Why Data Teams Are Bottlenecked
Data teams at growing companies are drowning, and it's not because they're bad at their jobs. The structure is broken.
Here's the typical setup: a company has 50-200 employees and a data team of 2-4 people. Every department — sales, marketing, ops, finance, support — needs data. Each request seems small. "Can you pull our retention numbers?" "What's the average deal size this quarter?"
But there are 10 departments and each one has 3-5 requests per week. That's 30-50 requests hitting a team of 3 people. Simple math says they're permanently behind.
The standard response is "hire more data people." But that doesn't scale either. As the company grows, requests grow faster than headcount. And data engineers are expensive and hard to find.
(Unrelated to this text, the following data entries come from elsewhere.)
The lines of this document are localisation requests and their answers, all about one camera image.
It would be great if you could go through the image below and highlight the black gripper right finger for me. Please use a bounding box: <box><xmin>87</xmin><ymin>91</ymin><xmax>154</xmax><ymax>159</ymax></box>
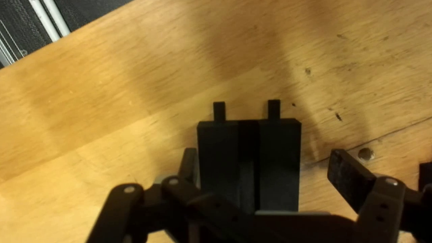
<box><xmin>326</xmin><ymin>149</ymin><xmax>432</xmax><ymax>243</ymax></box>

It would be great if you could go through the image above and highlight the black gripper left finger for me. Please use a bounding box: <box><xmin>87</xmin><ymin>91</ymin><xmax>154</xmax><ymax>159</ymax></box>
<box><xmin>85</xmin><ymin>148</ymin><xmax>257</xmax><ymax>243</ymax></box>

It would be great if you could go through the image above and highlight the white vertical frame post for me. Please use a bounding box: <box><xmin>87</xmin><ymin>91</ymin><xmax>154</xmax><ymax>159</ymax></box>
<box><xmin>27</xmin><ymin>0</ymin><xmax>71</xmax><ymax>45</ymax></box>

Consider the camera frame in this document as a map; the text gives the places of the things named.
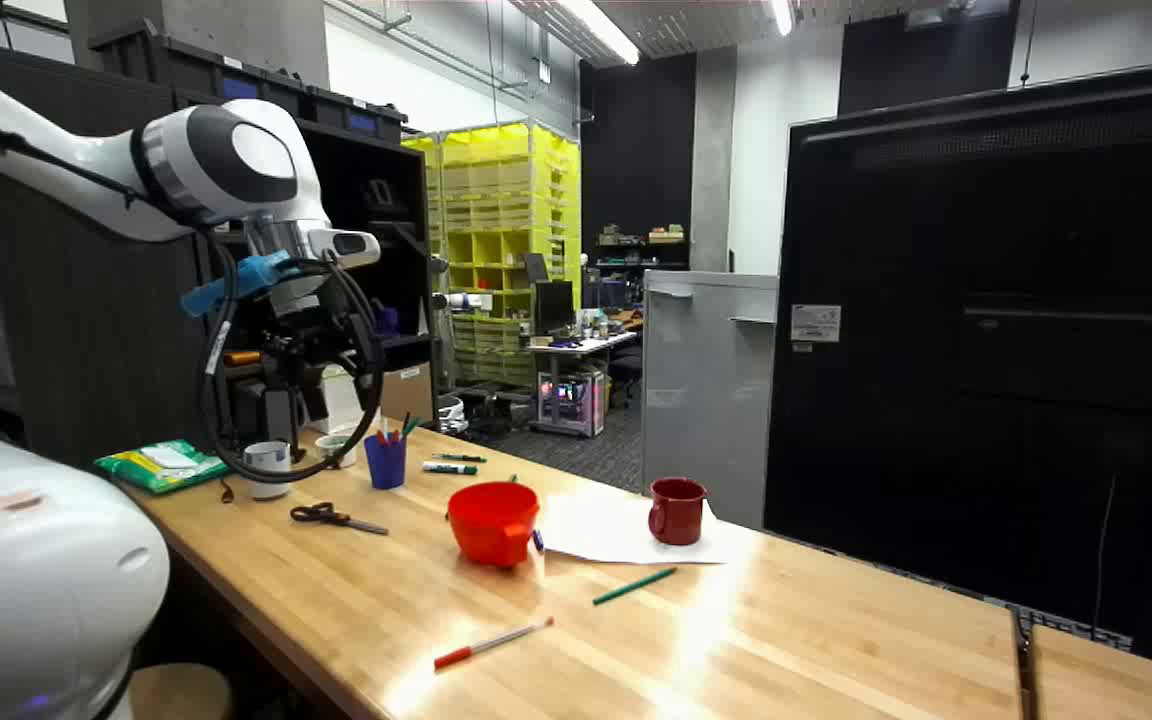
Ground brown cardboard box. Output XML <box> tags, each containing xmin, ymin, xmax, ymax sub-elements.
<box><xmin>377</xmin><ymin>363</ymin><xmax>442</xmax><ymax>432</ymax></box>

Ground round wooden stool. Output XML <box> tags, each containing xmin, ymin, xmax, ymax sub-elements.
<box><xmin>125</xmin><ymin>660</ymin><xmax>237</xmax><ymax>720</ymax></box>

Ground grey cabinet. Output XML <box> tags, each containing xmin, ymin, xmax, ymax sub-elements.
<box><xmin>642</xmin><ymin>269</ymin><xmax>784</xmax><ymax>533</ymax></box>

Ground white cylindrical cup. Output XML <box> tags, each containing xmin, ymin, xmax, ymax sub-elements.
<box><xmin>241</xmin><ymin>436</ymin><xmax>301</xmax><ymax>502</ymax></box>

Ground large black panel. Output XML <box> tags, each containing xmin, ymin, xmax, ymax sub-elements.
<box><xmin>760</xmin><ymin>55</ymin><xmax>1152</xmax><ymax>673</ymax></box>

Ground purple-lit machine box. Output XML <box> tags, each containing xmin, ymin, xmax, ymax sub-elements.
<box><xmin>534</xmin><ymin>366</ymin><xmax>617</xmax><ymax>445</ymax></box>

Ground orange-red plastic cup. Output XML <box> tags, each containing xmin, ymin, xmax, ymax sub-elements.
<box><xmin>444</xmin><ymin>477</ymin><xmax>545</xmax><ymax>575</ymax></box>

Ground green pencil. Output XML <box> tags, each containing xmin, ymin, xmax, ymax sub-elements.
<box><xmin>588</xmin><ymin>563</ymin><xmax>681</xmax><ymax>612</ymax></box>

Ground white box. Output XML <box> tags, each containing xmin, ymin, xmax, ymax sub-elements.
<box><xmin>316</xmin><ymin>361</ymin><xmax>389</xmax><ymax>432</ymax></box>

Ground black-handled scissors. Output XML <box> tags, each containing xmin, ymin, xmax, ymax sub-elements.
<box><xmin>289</xmin><ymin>496</ymin><xmax>391</xmax><ymax>538</ymax></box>

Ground cluttered desk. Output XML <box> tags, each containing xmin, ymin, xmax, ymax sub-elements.
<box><xmin>522</xmin><ymin>322</ymin><xmax>646</xmax><ymax>402</ymax></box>

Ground yellow shelving unit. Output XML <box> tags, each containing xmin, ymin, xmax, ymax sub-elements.
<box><xmin>401</xmin><ymin>120</ymin><xmax>588</xmax><ymax>401</ymax></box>

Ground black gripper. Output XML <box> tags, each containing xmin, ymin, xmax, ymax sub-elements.
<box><xmin>223</xmin><ymin>263</ymin><xmax>356</xmax><ymax>451</ymax></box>

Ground red and white pen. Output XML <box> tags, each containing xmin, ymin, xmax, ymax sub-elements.
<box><xmin>427</xmin><ymin>612</ymin><xmax>559</xmax><ymax>675</ymax></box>

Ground white paper sheet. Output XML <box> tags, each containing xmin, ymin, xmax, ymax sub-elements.
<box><xmin>534</xmin><ymin>485</ymin><xmax>767</xmax><ymax>570</ymax></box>

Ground dark computer monitor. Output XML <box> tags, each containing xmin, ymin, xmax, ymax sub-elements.
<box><xmin>529</xmin><ymin>274</ymin><xmax>579</xmax><ymax>339</ymax></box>

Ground white cup with green contents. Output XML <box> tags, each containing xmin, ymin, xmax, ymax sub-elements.
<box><xmin>313</xmin><ymin>423</ymin><xmax>356</xmax><ymax>467</ymax></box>

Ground white label sticker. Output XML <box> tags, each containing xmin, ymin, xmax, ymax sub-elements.
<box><xmin>787</xmin><ymin>299</ymin><xmax>845</xmax><ymax>346</ymax></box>

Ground blue plastic pen cup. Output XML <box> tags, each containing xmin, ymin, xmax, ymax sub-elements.
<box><xmin>360</xmin><ymin>432</ymin><xmax>412</xmax><ymax>490</ymax></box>

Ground dark shelving unit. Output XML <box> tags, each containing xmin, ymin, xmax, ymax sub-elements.
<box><xmin>0</xmin><ymin>31</ymin><xmax>444</xmax><ymax>462</ymax></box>

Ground dark red mug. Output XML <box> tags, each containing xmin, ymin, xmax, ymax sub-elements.
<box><xmin>646</xmin><ymin>477</ymin><xmax>711</xmax><ymax>547</ymax></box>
The real problem is the model itself. Funneling every data question through a small team creates a bottleneck by design. It doesn't matter how fast or talented that team is.
The fix is reducing the number of requests that need a data engineer. Not all requests — the complex stuff (data modeling, pipeline work, novel analysis) absolutely needs specialists. But "how many users signed up last week" doesn't.
If you can move 60-70% of routine data requests to self-serve, your data team gets their time back for the work that actually requires their expertise. That's the shift QueryBear enables.
It's not about replacing data teams. It's about not wasting them on questions a well-built tool can answer.